Work item
Among the entries below, find the lines that hold the word "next" and report them.

Items from a dataset
━━━━

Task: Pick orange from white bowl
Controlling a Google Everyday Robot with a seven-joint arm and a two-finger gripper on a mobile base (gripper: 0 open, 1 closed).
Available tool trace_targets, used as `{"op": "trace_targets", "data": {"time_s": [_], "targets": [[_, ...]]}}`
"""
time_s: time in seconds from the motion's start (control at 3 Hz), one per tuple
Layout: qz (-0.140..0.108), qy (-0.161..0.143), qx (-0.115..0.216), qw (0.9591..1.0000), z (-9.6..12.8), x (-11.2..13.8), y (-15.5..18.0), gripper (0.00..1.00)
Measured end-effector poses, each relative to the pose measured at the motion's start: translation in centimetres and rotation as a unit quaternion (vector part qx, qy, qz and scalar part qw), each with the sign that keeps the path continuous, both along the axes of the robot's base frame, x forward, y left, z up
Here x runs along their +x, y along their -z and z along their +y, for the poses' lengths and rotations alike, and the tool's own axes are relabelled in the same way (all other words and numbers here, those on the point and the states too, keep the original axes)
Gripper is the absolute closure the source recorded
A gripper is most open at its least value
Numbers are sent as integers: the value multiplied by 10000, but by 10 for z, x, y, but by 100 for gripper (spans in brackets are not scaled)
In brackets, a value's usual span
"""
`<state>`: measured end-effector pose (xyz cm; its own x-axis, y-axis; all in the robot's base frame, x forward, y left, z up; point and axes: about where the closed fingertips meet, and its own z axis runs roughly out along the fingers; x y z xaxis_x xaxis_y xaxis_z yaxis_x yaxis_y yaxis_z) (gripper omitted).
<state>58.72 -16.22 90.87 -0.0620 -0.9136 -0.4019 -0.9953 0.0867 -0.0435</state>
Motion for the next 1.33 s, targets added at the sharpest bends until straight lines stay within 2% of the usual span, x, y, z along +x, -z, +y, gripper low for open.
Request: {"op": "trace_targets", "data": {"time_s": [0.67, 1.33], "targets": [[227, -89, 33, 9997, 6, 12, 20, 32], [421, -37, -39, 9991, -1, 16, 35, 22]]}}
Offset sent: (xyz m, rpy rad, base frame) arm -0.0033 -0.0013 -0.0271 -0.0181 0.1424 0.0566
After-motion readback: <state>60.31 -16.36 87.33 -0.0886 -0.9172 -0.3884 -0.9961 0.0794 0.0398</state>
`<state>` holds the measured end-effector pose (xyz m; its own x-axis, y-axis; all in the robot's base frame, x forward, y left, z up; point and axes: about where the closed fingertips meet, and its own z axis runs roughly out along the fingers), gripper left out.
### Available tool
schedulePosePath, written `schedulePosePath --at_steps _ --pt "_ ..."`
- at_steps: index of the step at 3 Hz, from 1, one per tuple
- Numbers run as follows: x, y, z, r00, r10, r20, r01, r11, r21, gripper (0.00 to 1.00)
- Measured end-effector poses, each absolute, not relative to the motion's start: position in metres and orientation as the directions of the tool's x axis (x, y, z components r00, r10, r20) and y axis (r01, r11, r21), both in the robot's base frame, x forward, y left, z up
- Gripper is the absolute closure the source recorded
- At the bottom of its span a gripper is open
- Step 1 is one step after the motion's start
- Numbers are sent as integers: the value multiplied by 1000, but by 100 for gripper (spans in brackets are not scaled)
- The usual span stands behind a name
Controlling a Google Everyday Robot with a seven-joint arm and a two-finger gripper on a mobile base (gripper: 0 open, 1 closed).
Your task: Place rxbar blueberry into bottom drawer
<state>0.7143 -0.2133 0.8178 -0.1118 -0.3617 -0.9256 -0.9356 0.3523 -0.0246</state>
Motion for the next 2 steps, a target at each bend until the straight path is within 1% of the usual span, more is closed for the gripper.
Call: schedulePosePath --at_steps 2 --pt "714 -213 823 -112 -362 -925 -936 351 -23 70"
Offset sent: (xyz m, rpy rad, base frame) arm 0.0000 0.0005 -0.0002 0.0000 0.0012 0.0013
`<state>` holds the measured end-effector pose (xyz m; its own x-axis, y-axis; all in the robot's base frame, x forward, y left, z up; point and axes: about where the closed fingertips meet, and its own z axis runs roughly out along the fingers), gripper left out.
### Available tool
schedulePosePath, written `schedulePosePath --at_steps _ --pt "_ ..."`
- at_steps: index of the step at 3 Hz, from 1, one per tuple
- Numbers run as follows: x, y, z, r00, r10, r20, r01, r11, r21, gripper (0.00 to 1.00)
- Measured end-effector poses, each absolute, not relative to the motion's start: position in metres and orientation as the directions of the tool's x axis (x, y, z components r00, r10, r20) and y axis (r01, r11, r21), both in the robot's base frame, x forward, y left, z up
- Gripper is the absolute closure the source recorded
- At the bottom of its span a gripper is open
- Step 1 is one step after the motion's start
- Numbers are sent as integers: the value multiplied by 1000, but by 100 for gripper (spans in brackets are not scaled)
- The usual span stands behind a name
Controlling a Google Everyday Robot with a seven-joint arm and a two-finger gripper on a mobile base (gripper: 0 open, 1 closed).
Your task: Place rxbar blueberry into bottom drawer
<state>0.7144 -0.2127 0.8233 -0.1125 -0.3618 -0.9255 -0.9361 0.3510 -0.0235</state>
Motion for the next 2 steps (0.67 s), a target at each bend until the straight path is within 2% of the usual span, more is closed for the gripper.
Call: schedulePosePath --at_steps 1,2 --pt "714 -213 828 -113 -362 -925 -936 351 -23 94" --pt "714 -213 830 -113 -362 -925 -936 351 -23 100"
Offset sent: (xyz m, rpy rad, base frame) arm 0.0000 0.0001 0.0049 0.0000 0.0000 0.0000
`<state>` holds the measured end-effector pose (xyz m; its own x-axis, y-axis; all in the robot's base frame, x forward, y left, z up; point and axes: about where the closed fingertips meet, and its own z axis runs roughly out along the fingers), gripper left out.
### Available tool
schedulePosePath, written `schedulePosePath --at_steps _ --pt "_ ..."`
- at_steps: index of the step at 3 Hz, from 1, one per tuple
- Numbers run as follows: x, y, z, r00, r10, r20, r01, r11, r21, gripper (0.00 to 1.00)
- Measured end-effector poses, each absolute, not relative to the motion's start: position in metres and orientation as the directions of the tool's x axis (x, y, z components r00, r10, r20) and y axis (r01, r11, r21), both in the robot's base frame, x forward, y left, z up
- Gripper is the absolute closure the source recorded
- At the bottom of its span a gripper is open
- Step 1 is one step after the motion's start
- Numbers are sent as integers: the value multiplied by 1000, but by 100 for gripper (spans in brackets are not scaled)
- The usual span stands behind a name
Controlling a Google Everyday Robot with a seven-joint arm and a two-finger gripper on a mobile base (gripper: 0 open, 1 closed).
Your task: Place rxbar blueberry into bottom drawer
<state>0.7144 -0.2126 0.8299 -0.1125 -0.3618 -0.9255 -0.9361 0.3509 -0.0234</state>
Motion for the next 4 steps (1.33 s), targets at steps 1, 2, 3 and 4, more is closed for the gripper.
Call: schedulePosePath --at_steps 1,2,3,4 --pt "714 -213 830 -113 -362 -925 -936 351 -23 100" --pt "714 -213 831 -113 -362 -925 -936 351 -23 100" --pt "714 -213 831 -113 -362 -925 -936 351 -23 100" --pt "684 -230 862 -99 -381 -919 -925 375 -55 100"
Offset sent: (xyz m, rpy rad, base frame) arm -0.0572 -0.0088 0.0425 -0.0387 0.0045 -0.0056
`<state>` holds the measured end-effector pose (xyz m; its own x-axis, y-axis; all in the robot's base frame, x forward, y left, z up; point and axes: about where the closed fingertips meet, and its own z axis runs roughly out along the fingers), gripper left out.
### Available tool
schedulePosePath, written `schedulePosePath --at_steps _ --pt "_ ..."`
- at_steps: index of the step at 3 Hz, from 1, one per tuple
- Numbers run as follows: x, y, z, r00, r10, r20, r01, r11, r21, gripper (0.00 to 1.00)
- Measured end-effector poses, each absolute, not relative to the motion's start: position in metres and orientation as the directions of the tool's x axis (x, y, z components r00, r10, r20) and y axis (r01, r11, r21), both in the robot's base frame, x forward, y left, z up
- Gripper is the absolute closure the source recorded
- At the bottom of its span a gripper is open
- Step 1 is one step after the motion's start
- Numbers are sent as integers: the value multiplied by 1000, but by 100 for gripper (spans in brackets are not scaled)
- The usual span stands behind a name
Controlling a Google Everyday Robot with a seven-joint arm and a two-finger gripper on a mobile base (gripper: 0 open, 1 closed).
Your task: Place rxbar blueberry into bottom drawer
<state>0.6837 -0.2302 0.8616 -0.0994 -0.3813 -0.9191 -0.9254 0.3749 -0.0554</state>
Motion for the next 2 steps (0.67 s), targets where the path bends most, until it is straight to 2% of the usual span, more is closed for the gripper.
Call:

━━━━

Written answer
Motion for the next 1.33 s, targets added at the sharpest bends until straight lines stay within 2% of the usual span, x, y, z along +x, -z, +y, gripper low for open.
Motion for the next 2 steps, a target at each bend until the straight path is within 1% of the usual span, more is closed for the gripper.
Motion for the next 2 steps (0.67 s), a target at each bend until the straight path is within 2% of the usual span, more is closed for the gripper.
Motion for the next 4 steps (1.33 s), targets at steps 1, 2, 3 and 4, more is closed for the gripper.
Motion for the next 2 steps (0.67 s), targets where the path bends most, until it is straight to 2% of the usual span, more is closed for the gripper.

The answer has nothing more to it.